*HOW TO COMPLETE THIS TASK*
All that should be output is the block of lines below from the line with "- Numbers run" to the line with "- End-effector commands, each", both included, exactly as written.

*EXERCISE DATA*
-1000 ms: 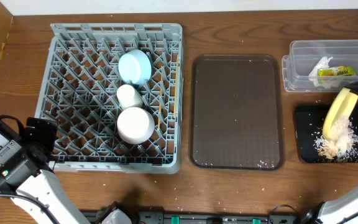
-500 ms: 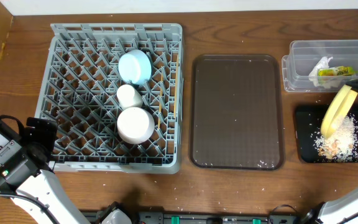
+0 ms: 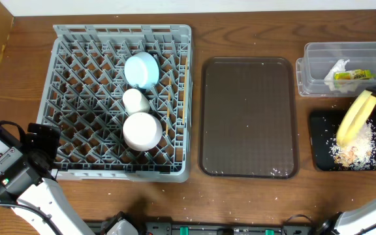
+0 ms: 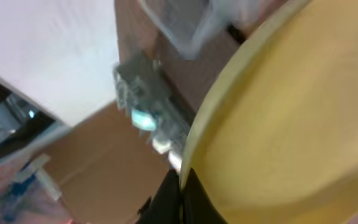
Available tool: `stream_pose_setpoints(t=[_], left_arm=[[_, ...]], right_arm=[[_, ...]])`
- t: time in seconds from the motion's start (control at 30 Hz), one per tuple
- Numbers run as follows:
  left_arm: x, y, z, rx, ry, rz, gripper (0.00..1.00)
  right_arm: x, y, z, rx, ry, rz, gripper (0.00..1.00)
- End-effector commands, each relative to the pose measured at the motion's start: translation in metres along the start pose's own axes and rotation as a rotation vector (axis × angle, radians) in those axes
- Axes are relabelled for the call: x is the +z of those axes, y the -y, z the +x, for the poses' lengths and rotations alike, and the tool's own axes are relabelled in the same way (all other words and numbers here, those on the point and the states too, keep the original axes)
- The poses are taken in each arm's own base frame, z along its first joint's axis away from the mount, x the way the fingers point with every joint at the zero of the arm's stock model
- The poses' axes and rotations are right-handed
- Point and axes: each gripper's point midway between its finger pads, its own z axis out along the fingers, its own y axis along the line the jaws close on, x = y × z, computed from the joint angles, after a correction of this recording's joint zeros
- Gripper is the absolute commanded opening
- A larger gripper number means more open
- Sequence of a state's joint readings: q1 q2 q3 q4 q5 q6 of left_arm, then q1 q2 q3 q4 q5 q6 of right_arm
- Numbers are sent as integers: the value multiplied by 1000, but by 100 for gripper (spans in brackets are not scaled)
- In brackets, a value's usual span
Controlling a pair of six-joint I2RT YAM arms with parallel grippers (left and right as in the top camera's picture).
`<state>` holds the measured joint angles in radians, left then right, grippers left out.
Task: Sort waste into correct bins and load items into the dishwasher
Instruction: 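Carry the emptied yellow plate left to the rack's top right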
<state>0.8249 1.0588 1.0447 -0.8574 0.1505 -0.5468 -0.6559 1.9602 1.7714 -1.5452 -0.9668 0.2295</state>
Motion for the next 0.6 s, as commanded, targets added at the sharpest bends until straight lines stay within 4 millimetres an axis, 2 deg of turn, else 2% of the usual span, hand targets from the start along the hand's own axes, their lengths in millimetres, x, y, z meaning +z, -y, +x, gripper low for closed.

*WRITTEN SOLUTION*
- Numbers run as follows:
  left_arm: x, y, z, rx, ry, rz, gripper (0.00..1.00)
  right_arm: x, y, z, rx, ry, rz, gripper (0.00..1.00)
- End-effector commands, each relative to the pose measured at the motion's start: translation in metres along the start pose's own axes and rotation as a rotation vector (axis × angle, radians) in those axes

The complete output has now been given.